Will this shake up the podium? If the legal process that's underway results in a change to the final results, Canada could see its team awarded a medal, as it finished in fourth place. But for now, the outcome is unclear.
"The situation arose ... at short notice, which requires legal consultation with the ISU," Olympics spokesman Mark Adams said on Wednesday.
Adams said he couldn't comment at length, citing "legal implications involved" in what he described as an emerging issue.
Adding more intrigue to the mix, several Russian skaters apparently didn't appear at a scheduled practice on Wednesday — and Valieva was reportedly among them.
Russian athletes came to the Beijing Games while the national team is under Olympic sanctions — punishment for the latest in a string of doping-related infractions. In 2016, the World Anti-Doping Agency said Russia's government sponsored a widespread cheating program that, among other things, saw officials swapping out athletes' drug-tainted samples for clean ones.
In late 2020, the Court of Arbitration for Sport said Russia was still not complying with international anti-doping rules, but it reduced a four-year ban to a two-year punishment.
While many Russian officials and agencies are officially barred from the Olympics and other international events, the country's athletes are free to compete if they can prove they're clean and not aided by performance-enhancing drugs.
The sanctions force the Russian Federation's athletes to compete under several restrictions. Their uniforms can't bear the Russian flag and must include the words "neutral athlete" if their country's name appears. As at earlier Games, the Russian national anthem is forbidden; instead, Russian medalists hear a piano concerto by Pyotr Tchaikovsky.

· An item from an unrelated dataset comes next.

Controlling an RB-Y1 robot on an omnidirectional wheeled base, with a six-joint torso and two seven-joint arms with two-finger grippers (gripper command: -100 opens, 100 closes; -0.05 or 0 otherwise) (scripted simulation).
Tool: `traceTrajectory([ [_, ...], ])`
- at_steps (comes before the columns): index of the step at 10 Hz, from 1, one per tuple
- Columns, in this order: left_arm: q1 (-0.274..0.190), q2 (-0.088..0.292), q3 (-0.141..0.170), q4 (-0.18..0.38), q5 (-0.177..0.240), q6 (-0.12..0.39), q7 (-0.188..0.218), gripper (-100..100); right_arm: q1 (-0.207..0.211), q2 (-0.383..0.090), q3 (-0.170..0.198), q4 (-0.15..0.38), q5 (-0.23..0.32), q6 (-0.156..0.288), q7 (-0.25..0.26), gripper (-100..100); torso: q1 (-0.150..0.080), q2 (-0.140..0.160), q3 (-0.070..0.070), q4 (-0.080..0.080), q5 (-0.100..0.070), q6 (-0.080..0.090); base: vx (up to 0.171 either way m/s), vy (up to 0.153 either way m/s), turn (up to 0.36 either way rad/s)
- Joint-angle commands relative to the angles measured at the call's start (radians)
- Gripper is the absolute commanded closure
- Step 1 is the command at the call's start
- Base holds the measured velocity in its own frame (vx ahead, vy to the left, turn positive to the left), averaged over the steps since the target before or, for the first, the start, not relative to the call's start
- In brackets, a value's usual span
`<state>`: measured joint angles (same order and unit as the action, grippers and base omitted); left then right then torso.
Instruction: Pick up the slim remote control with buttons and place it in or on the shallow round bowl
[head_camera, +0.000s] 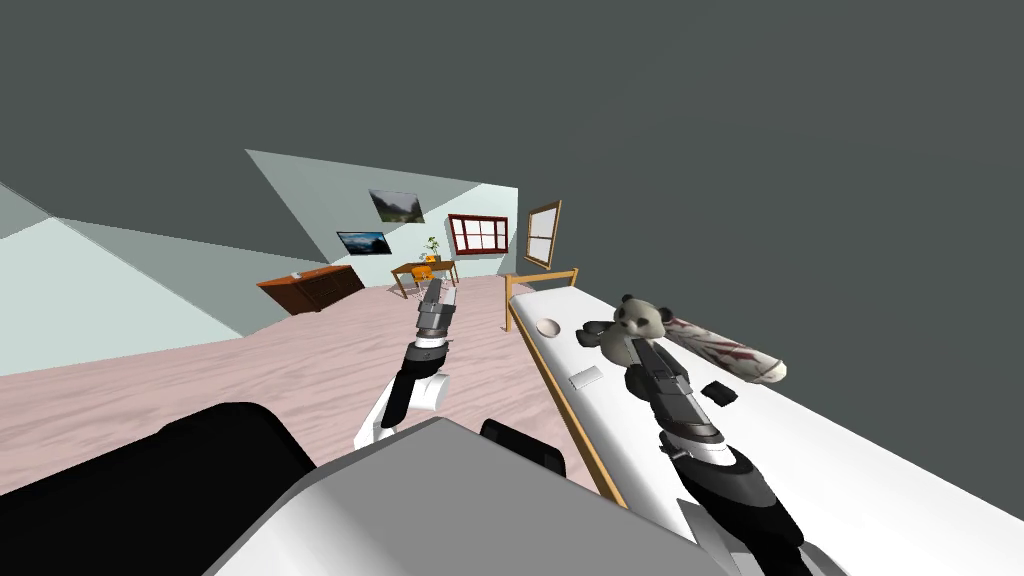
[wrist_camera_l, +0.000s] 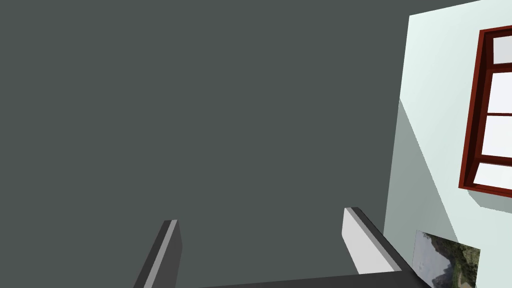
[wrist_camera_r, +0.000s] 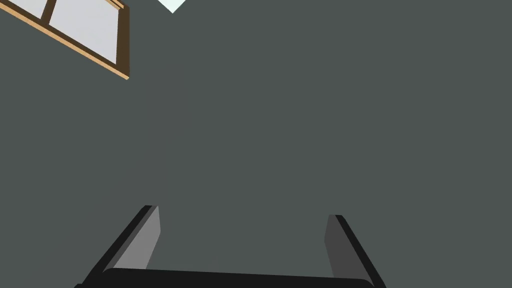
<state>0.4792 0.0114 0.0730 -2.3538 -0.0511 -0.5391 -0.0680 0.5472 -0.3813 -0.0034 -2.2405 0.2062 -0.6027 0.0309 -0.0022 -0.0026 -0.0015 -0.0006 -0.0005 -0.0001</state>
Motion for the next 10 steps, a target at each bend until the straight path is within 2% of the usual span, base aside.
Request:
traceTrajectory([
  [1, 0.000, 0.000, 0.000, 0.000, 0.000, 0.000, 0.000, 0, 0.001, -0.037, 0.012, 0.018, 0.035, -0.001, 0.011, -100, 0.000, 0.000, 0.000, 0.000, 0.000, 0.000, 0.037, -0.026, 0.025],
  [2, 0.000, 0.000, 0.000, 0.000, 0.000, 0.000, 0.000, 0, 0.006, -0.075, 0.020, 0.044, 0.071, -0.002, 0.020, -100, 0.000, 0.000, 0.000, 0.000, 0.000, 0.000, 0.037, -0.025, 0.060],
  [3, 0.000, 0.000, 0.000, 0.000, 0.000, 0.000, 0.000, 0, 0.006, -0.086, 0.020, 0.044, 0.078, -0.002, 0.020, -100, 0.000, 0.000, 0.000, 0.000, 0.000, 0.000, 0.029, -0.018, 0.031],
  [4, 0.000, 0.000, 0.000, 0.000, 0.000, 0.000, 0.000, 0, 0.012, -0.121, 0.028, 0.071, 0.120, -0.003, 0.030, -100, 0.001, 0.000, 0.000, 0.000, 0.000, 0.000, 0.033, -0.021, 0.077],
  [5, 0.000, 0.000, 0.000, 0.000, 0.000, 0.000, 0.000, 0, 0.012, -0.135, 0.028, 0.071, 0.123, -0.003, 0.030, -100, 0.000, 0.000, 0.000, 0.000, 0.000, 0.000, 0.026, -0.018, 0.035],
  [6, 0.000, 0.000, 0.000, 0.000, 0.000, 0.000, 0.000, 0, 0.017, -0.174, 0.036, 0.100, 0.164, -0.003, 0.041, -100, 0.001, 0.001, 0.000, 0.000, 0.000, 0.000, 0.034, -0.013, 0.066],
  [7, 0.000, 0.000, 0.000, 0.000, 0.000, 0.000, 0.000, 0, 0.017, -0.184, 0.036, 0.100, 0.171, -0.003, 0.041, -100, 0.001, 0.000, 0.000, 0.000, 0.000, 0.000, 0.031, -0.014, 0.045],
  [8, 0.000, 0.000, 0.000, 0.000, 0.000, 0.000, 0.000, 0, 0.022, -0.225, 0.045, 0.130, 0.211, -0.003, 0.052, -100, 0.001, 0.000, 0.000, 0.000, 0.000, 0.000, 0.035, -0.019, 0.081],
  [9, 0.000, 0.000, 0.000, 0.000, 0.000, 0.000, 0.000, 0, 0.022, -0.233, 0.045, 0.130, 0.220, -0.003, 0.052, -100, 0.001, 0.000, 0.000, 0.000, 0.000, 0.000, 0.032, -0.010, 0.042],
  [10, 0.000, 0.000, 0.000, 0.000, 0.000, 0.000, 0.000, 0, 0.028, -0.273, 0.055, 0.162, 0.260, -0.003, 0.064, -100, 0.001, 0.000, 0.000, 0.000, 0.000, 0.000, 0.043, 0.000, 0.111],
])
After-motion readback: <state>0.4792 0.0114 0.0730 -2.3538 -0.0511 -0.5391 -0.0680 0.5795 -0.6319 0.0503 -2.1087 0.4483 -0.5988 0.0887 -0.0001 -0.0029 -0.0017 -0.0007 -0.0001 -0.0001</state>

The delayed medal ceremony quickly triggered questions in Moscow, where the Kremlin says it's awaiting a full explanation.
"As of now, we heard no official statements," Russian presidential spokesman Dmitry Peskov said, urging observers not to make a judgment based on media reports only, according to official news outlet Tass.
Peskov urged people to wait for explanations from Russian sports officials and the International Olympic Committee.
When Adams was asked whether the skaters might face a limbo, in which they leave China with the issue unsettled, he said officials are working to prevent that from happening.
"We have athletes and medals involved," Adams said. "I can't give you any more details because I don't actually know. We will do our level utmost to make sure it is resolved as quickly as possible. As you know, legal issues can drag on."